## [Required work]
A word-for-word transcription of the listing is all that is needed.

## [Data]

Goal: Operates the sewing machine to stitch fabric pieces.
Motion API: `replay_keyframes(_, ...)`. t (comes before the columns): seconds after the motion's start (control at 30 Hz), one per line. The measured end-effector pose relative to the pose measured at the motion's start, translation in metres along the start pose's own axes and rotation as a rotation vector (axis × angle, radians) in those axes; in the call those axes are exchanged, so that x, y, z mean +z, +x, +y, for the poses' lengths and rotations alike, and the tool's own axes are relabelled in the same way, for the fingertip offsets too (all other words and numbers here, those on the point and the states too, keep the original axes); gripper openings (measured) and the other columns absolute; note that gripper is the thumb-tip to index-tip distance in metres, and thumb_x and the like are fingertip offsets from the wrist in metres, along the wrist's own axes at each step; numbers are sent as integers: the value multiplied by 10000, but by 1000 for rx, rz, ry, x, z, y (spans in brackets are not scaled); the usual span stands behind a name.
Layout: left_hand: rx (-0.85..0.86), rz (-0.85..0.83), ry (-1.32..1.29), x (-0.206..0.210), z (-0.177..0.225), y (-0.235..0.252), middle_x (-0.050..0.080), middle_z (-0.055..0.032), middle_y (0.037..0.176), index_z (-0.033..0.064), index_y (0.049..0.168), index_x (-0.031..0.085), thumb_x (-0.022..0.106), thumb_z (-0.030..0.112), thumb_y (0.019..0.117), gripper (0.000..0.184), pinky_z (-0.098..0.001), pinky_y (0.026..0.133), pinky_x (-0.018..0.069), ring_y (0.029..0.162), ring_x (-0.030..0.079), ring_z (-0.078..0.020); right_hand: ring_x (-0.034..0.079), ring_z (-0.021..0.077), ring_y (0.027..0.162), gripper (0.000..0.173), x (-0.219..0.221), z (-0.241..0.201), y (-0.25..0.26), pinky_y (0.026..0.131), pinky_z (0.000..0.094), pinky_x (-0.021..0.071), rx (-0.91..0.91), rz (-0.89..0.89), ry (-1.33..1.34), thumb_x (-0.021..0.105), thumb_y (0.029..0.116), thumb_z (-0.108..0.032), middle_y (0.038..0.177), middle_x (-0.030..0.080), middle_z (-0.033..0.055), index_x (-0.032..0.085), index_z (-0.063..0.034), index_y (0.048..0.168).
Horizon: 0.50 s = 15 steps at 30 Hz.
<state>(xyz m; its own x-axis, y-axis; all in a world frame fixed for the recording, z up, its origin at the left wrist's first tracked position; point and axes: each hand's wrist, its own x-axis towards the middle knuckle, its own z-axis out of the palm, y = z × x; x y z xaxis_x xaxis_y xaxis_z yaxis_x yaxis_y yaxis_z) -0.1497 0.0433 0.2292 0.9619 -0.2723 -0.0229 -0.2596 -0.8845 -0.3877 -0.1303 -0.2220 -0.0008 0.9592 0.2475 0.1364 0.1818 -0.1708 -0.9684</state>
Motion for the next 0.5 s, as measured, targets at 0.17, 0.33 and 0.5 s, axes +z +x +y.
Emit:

## [Output]
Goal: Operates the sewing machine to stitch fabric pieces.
Motion API: `replay_keyframes(_, ...)`. t (comes before the columns): seconds after the motion's start (control at 30 Hz), one per line. The measured end-effector pose relative to the pose measured at the motion's start, translation in metres along the start pose's own axes and rotation as a rotation vector (axis × angle, radians) in those axes; in the call those axes are exchanged, so that x, y, z mean +z, +x, +y, for the poses' lengths and rotations alike, and the tool's own axes are relabelled in the same way, for the fingertip offsets too (all other words and numbers here, those on the point and the states too, keep the original axes); gripper openings (measured) and the other columns absolute; note that gripper is the thumb-tip to index-tip distance in metres, and thumb_x and the like are fingertip offsets from the wrist in metres, along the wrist's own axes at each step; numbers are sent as integers: the value multiplied by 10000, but by 1000 for rx, rz, ry, x, z, y (spans in brackets are not scaled); the usual span stands behind a name.
Layout: left_hand: rx (-0.85..0.86), rz (-0.85..0.83), ry (-1.32..1.29), x (-0.206..0.210), z (-0.177..0.225), y (-0.235..0.252), middle_x (-0.050..0.080), middle_z (-0.055..0.032), middle_y (0.037..0.176), index_z (-0.033..0.064), index_y (0.049..0.168), index_x (-0.031..0.085), thumb_x (-0.022..0.106), thumb_z (-0.030..0.112), thumb_y (0.019..0.117), gripper (0.000..0.184), pinky_z (-0.098..0.001), pinky_y (0.026..0.133), pinky_x (-0.018..0.069), ring_y (0.029..0.162), ring_x (-0.030..0.079), ring_z (-0.078..0.020); right_hand: ring_x (-0.034..0.079), ring_z (-0.021..0.077), ring_y (0.027..0.162), gripper (0.000..0.173), x (-0.219..0.221), z (-0.241..0.201), y (-0.25..0.26), pinky_y (0.026..0.131), pinky_z (0.000..0.094), pinky_x (-0.021..0.071), rx (-0.91..0.91), rz (-0.89..0.89), ry (-1.33..1.34), thumb_x (-0.021..0.105), thumb_y (0.029..0.116), thumb_z (-0.108..0.032), middle_y (0.038..0.177), middle_x (-0.030..0.080), middle_z (-0.033..0.055), index_x (-0.032..0.085), index_z (-0.063..0.034), index_y (0.048..0.168).
Horizon: 0.50 s = 15 steps at 30 Hz.
<state>(xyz m; its own x-axis, y-axis; all in a world frame fixed for the recording, z up, its origin at the left wrist's first tracked position; point and axes: each hand's wrist, its own x-axis towards the middle knuckle, its own z-axis out of the palm, y = z × x; x y z xaxis_x xaxis_y xaxis_z yaxis_x yaxis_y yaxis_z) -0.1497 0.0433 0.2292 0.9619 -0.2723 -0.0229 -0.2596 -0.8845 -0.3877 -0.1303 -0.2220 -0.0008 0.9592 0.2475 0.1364 0.1818 -0.1708 -0.9684</state>
Motion for the next 0.5 s, as measured, targets at 0.17, 0.33 and 0.5 s, axes +z +x +y.
Emit:

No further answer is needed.